* **The problem**
Search the data below for the string "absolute". Extract every line that contains it.
____
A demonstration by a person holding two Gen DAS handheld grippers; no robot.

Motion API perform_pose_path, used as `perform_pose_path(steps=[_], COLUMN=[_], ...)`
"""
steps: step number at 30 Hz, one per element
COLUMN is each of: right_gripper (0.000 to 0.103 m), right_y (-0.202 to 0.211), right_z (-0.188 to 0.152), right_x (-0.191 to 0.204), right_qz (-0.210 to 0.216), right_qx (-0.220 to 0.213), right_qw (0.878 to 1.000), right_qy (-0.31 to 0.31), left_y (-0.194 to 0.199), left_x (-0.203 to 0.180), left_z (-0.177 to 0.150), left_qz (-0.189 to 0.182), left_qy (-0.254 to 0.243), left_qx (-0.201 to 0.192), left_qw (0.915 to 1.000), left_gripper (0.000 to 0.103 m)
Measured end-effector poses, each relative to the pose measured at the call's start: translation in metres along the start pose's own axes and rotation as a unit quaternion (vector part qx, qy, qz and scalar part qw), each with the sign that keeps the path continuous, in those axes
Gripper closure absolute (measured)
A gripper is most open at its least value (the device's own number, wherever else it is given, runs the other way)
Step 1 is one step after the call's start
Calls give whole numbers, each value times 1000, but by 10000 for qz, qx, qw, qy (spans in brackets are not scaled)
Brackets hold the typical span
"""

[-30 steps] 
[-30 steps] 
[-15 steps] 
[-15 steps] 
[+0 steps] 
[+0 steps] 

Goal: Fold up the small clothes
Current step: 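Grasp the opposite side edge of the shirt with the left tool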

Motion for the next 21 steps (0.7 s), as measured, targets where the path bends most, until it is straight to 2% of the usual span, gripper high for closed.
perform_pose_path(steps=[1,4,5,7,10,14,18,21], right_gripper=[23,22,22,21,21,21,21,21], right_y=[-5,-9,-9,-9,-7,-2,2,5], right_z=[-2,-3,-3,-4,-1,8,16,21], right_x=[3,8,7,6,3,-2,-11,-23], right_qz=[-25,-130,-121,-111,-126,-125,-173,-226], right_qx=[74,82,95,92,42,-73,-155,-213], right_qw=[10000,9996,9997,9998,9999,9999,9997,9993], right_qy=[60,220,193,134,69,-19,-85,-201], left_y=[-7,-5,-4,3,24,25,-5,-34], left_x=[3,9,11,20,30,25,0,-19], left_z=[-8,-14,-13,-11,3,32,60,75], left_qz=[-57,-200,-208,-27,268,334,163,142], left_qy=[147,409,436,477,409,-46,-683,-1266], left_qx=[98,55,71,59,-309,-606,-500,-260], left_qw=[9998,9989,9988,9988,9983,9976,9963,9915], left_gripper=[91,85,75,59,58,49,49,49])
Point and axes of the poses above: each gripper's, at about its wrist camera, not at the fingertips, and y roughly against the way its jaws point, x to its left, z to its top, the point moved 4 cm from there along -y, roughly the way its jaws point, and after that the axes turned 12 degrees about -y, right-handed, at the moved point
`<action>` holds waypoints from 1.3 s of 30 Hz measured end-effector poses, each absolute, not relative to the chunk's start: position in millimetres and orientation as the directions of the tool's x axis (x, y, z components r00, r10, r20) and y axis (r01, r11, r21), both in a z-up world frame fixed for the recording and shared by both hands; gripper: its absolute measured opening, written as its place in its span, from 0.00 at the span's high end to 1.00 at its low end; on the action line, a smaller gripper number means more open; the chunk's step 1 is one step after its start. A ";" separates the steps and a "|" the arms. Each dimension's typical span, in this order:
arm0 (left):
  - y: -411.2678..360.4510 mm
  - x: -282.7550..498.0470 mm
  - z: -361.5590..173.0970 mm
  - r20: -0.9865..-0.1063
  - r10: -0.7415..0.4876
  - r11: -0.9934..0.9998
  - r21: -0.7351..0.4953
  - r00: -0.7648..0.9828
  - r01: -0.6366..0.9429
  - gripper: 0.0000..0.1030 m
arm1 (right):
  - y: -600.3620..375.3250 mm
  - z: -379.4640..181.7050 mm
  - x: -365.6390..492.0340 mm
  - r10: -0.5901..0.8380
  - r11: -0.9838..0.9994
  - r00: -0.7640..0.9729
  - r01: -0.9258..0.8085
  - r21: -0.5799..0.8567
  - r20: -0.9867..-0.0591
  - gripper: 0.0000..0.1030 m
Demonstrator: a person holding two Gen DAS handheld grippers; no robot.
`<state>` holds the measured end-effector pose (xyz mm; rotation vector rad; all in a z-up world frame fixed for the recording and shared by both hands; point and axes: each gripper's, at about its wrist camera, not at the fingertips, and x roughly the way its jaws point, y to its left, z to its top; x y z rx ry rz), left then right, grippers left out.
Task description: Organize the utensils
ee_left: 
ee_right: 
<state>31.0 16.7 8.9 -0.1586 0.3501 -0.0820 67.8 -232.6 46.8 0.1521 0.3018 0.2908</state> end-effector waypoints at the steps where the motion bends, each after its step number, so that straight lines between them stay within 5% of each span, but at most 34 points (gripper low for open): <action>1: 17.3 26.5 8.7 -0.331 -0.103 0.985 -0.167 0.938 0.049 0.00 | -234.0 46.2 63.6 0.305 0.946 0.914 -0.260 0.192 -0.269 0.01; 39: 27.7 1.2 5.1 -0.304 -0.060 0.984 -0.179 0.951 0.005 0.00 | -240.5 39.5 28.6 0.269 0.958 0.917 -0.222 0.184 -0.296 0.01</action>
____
* **Solution to the problem**
Gripper closure absolute (measured)
`<action>` holds waypoints from 1.3 s of 30 Hz measured end-effector poses, each absolute, not relative to the chunk's start: position in millimetres and orientation as the directions of the tool's x axis (x, y, z components r00, r10, r20) and y axis (r01, r11, r21), both in a z-up world frame fixed for the recording and shared by both hands; gripper: its absolute measured opening, written as its place in its span, from 0.00 at the span's high end to 1.00 at its low end; on the action line, a smaller gripper number means more open; the chunk's step 1 is one step after its start. A ";" separates the steps and a "|" the arms. Each dimension's typical span, in this order:

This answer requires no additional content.